No comando de quatro pastas na Esplanada dos Ministérios, o PSDB se articula internamente para desembarcar do governo Michel Temer. O presidente em exercício do partido, senador Tasso Jereissati (CE), afirmou que, nos últimos dias, a sigla “está evoluindo naturalmente para a saída do governo”.

Atualmente, o PSDB está à frente dos ministérios das Relações Exteriores, das Cidades, da Secretaria de Governo e dos Direitos Humanos. O dirigente ressaltou que, se vier a entregar os ministérios que ocupa na gestão do peemedebista, o PSDB não irá fazer oposição a Temer. Segundo Tasso, a articulação para que a legenda deixe o governo federal tem ocorrido “sem nenhuma imposição” dos caciques tucanos.

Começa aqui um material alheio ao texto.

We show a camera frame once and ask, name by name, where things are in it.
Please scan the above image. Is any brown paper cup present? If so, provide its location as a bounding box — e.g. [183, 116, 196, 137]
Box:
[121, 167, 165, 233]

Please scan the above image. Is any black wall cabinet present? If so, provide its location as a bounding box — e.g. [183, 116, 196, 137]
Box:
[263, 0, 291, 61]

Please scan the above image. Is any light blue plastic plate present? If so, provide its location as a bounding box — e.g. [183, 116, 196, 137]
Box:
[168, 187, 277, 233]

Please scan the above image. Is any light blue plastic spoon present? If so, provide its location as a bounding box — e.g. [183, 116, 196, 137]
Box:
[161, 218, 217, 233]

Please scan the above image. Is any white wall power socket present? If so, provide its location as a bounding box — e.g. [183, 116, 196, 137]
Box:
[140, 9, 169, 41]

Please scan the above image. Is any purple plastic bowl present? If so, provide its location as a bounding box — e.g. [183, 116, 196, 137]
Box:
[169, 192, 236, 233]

“Eu diria que, nos últimos dias, o partido, sem nenhuma imposição de lideranças, está evoluindo naturalmente para a saída do governo. Não para fazer oposição ao governo Temer, mas para não participar mais do governo”, disse o presidente em exercício. Tasso assumiu interinamente o comando do PSDB em maio, quando o presidente efetivo, senador Aécio Neves (MG), foi afastado das atividades parlamentares por ordem do ministro Luiz Edson Fachin, relator da Lava-Jato no STF (Supremo Tribunal Federal).

Aécio Neves

O Conselho de Ética do Senado deve arquivar uma representação contra Aécio Neves (PSDB-MG) por quebra de decoro parlamentar. Uma articulação entre o PSDB e o PMDB pretende adiar a análise de um recurso que pode reabrir o processo contra o tucano. Pela conta de senadores dos dois partidos, o processo deve ser arquivado com apenas cinco votos pela reabertura. Contudo, os partidos decidiram que “não se pode deixar Aécio na chuva” e o caso deve ser encerrado nesta quinta-feira (06).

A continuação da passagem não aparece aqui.